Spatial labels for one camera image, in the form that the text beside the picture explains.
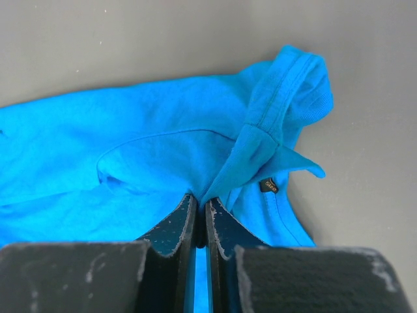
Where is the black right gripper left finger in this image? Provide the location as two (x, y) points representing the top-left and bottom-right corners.
(1, 194), (197, 312)

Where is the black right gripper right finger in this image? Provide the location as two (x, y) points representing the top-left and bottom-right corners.
(205, 198), (412, 312)

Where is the blue t shirt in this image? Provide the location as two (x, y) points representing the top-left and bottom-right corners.
(1, 46), (333, 312)

▸ **WHAT THE EXERCISE ASKS**:
Every record above should be written out again exactly; the pictures stay out of the copy.

▸ **TASK RESULT**:
Spatial labels for one camera image, in the form that the text beside the picture explains.
Where is the black right gripper left finger in this image? Provide the location as two (x, y) points representing the top-left and bottom-right corners.
(1, 194), (197, 312)

Where is the black right gripper right finger in this image? Provide the location as two (x, y) points representing the top-left and bottom-right corners.
(205, 198), (412, 312)

Where is the blue t shirt in this image? Provide the location as two (x, y) points representing the top-left and bottom-right corners.
(1, 46), (333, 312)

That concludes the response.